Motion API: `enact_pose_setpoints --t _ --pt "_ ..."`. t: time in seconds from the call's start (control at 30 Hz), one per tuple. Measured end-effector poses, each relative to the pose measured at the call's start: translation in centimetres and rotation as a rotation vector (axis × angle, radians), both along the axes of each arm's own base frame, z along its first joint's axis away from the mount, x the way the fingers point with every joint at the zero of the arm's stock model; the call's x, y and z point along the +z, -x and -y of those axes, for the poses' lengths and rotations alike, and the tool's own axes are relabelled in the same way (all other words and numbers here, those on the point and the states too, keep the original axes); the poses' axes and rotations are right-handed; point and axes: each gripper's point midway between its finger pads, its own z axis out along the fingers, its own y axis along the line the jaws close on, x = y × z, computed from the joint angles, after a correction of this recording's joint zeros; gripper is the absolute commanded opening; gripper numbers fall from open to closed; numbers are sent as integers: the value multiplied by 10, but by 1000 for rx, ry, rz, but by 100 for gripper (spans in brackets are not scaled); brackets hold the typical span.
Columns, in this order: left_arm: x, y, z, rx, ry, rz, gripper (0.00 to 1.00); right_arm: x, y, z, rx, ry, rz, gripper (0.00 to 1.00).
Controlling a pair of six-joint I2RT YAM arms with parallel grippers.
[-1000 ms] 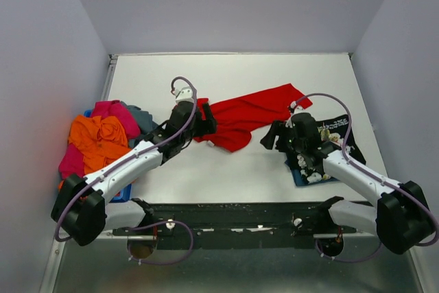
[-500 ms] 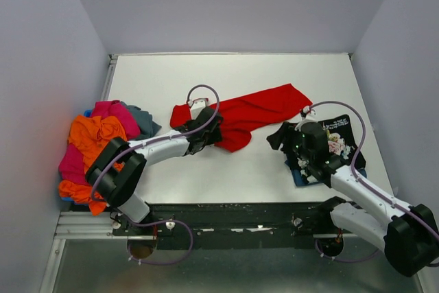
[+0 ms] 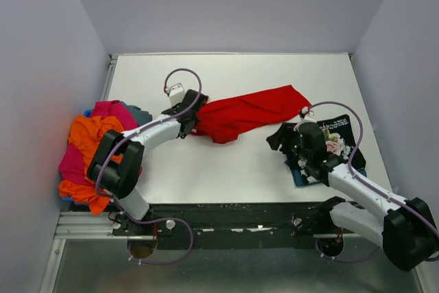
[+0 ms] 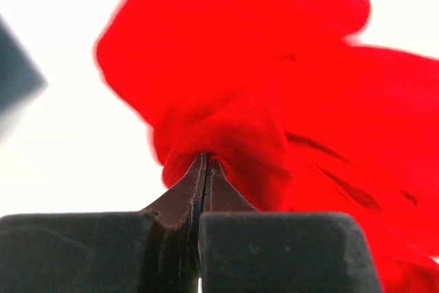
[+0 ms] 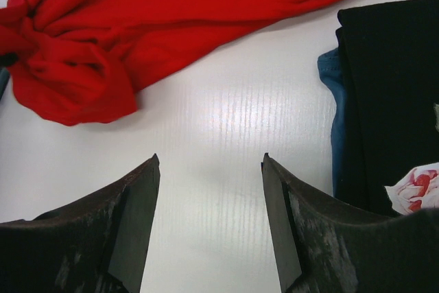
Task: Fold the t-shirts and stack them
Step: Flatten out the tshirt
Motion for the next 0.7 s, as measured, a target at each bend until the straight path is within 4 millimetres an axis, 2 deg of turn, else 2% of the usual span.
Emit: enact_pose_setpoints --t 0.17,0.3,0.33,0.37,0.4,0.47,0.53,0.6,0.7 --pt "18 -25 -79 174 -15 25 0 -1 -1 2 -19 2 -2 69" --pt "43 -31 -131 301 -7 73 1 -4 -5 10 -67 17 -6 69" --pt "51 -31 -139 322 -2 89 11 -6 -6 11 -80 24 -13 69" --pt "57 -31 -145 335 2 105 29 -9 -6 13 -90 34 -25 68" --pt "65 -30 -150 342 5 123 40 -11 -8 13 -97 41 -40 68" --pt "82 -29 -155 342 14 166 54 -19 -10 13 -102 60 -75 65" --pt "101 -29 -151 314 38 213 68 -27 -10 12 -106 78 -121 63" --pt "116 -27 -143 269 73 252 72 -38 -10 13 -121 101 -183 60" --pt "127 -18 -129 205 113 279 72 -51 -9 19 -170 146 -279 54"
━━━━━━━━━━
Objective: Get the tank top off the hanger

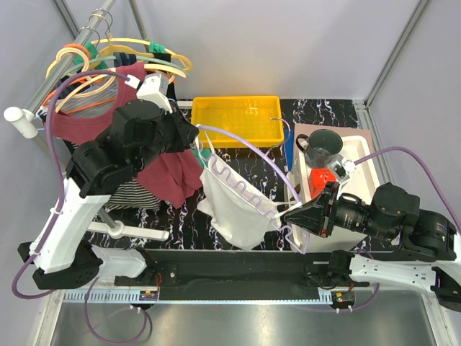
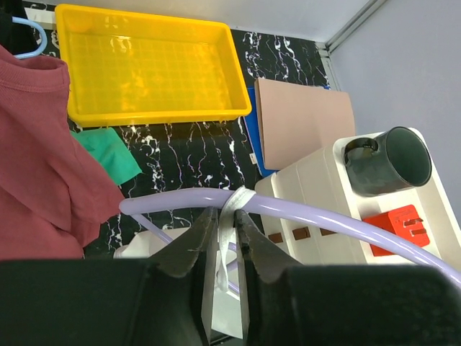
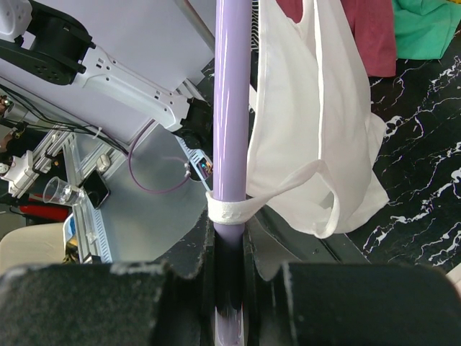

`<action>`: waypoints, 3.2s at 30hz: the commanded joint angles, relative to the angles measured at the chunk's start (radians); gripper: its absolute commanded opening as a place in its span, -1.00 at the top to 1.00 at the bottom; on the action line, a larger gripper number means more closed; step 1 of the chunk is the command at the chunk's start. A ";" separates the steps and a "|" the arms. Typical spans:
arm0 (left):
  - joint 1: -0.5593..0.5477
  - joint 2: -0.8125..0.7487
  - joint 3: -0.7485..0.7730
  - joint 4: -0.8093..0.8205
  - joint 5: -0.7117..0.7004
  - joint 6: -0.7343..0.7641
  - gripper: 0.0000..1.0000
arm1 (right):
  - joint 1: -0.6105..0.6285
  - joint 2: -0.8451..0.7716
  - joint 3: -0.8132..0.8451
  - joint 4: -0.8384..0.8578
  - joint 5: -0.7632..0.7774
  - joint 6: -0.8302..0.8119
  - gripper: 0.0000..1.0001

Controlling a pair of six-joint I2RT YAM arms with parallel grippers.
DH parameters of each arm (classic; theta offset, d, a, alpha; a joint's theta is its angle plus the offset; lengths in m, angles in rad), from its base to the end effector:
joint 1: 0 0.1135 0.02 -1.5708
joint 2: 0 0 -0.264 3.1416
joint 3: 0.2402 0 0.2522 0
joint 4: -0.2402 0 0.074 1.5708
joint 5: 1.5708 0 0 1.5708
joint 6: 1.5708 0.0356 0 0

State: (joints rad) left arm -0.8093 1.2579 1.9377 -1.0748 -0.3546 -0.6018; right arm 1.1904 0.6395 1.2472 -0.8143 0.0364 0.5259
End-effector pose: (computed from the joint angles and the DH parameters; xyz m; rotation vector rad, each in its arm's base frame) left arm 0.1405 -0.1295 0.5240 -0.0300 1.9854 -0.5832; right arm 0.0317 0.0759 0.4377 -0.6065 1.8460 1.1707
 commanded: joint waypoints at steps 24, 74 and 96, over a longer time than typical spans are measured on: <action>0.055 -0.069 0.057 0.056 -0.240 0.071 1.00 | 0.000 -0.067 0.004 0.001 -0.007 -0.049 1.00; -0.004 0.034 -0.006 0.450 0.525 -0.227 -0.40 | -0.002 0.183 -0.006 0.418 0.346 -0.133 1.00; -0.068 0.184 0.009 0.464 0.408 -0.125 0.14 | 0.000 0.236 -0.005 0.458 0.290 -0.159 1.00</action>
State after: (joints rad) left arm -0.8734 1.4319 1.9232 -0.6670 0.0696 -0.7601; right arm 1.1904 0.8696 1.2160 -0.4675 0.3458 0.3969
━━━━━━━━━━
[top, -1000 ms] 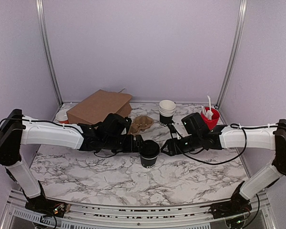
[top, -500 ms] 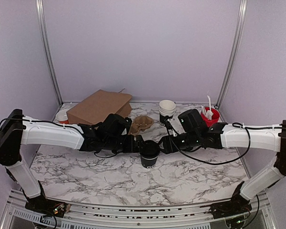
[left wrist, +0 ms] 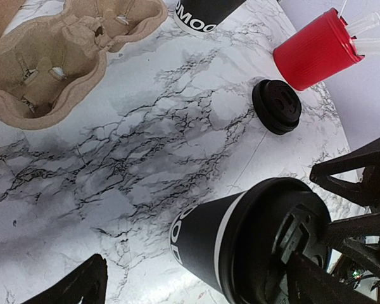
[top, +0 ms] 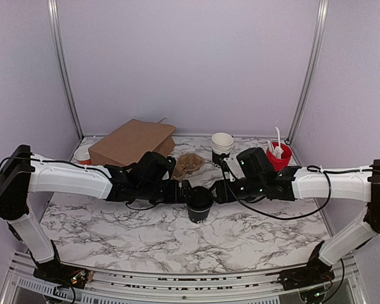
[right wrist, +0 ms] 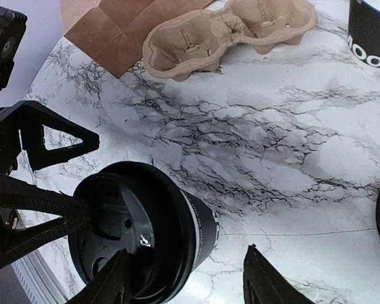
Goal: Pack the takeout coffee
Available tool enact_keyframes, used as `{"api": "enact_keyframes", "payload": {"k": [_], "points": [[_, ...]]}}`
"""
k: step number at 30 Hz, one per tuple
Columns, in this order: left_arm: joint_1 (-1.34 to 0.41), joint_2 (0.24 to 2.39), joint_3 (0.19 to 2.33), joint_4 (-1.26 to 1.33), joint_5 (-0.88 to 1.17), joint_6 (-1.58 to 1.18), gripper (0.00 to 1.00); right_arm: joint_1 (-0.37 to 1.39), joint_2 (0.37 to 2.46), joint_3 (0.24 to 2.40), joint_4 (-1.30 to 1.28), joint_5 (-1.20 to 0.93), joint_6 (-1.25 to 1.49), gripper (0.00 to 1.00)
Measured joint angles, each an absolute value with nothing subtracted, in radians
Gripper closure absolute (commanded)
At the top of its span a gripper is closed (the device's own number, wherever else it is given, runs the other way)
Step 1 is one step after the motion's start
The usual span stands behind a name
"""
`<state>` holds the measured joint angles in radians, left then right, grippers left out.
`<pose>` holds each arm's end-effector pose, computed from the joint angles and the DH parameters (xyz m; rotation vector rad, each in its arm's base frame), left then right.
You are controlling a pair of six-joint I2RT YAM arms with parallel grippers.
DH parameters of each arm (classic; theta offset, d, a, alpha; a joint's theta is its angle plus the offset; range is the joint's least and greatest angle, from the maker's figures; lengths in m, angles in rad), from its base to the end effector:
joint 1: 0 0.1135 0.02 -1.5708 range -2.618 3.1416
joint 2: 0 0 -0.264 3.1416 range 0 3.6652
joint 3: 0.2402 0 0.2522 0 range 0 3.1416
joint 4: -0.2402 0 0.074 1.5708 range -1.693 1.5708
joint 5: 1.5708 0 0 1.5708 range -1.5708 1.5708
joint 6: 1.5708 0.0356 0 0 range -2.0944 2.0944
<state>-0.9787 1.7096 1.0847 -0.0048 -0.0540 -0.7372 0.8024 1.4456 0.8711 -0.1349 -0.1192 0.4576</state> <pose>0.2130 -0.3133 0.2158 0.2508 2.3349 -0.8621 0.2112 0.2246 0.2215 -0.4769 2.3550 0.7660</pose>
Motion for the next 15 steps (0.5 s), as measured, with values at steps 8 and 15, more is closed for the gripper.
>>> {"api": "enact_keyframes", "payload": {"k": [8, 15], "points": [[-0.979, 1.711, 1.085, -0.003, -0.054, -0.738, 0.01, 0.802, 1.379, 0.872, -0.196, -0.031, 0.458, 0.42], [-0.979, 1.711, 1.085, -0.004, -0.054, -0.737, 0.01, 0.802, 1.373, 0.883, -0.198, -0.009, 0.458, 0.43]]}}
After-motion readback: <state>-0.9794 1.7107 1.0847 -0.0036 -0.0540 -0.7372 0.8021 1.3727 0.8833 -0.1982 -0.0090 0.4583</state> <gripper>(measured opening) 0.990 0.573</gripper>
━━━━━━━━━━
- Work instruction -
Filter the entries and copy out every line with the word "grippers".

- Solution -
Controlling a pair of six-joint I2RT YAM arms with parallel grippers.
Controlling a pair of six-joint I2RT YAM arms with parallel grippers.
`<state>` holds the measured joint angles in radians, left then right, grippers left out.
You are controlling a pair of six-joint I2RT YAM arms with parallel grippers.

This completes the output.